__PROBLEM DESCRIPTION__: Copy word for word, and only, the lines below from the one with "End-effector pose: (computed" through the last.

__DATASET EXCERPT__:
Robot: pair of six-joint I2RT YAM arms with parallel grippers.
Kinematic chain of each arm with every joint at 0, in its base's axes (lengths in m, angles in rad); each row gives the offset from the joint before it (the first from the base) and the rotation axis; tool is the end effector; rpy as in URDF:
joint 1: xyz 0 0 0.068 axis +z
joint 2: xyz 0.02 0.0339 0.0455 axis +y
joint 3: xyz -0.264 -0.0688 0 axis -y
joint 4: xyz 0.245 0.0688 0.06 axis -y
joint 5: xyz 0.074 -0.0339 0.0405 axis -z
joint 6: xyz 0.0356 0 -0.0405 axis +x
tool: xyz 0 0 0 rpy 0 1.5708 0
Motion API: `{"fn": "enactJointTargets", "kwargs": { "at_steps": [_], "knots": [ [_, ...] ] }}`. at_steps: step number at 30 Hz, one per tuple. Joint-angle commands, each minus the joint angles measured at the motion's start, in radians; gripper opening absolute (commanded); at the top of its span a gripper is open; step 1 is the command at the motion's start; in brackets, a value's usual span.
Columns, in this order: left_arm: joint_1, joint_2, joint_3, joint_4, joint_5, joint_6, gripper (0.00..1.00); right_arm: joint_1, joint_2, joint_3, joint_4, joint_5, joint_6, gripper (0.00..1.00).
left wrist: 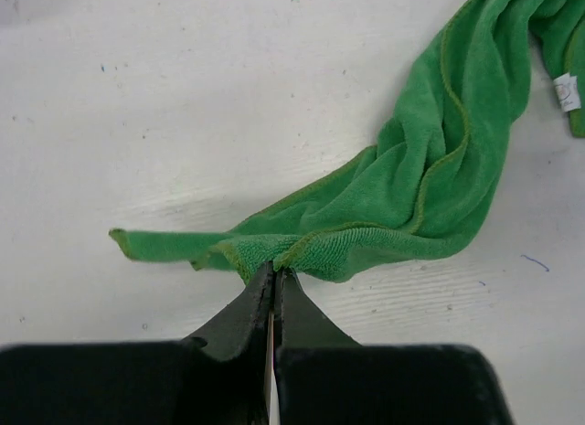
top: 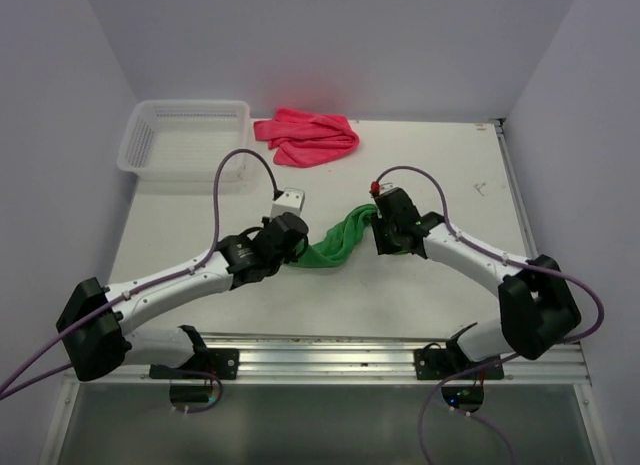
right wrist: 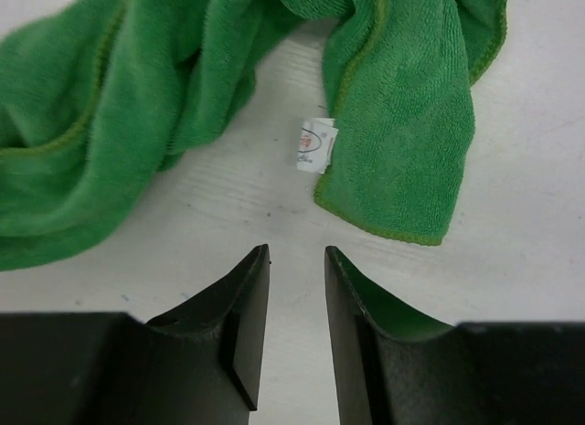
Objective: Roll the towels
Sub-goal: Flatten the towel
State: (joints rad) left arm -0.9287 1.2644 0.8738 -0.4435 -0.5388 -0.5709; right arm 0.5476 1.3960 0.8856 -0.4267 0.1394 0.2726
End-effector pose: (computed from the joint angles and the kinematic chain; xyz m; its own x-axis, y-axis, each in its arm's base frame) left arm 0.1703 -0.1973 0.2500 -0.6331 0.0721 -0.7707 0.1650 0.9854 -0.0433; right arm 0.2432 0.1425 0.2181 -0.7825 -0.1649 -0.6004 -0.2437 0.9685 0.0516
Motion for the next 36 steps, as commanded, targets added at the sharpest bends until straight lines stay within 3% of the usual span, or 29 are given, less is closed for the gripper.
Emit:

__EXERCISE RESPONSE__:
End-effector pose: (computed from the joint angles and the kinematic chain; xyz m; its own x-axis, y-axis, each in its arm's base frame) left arm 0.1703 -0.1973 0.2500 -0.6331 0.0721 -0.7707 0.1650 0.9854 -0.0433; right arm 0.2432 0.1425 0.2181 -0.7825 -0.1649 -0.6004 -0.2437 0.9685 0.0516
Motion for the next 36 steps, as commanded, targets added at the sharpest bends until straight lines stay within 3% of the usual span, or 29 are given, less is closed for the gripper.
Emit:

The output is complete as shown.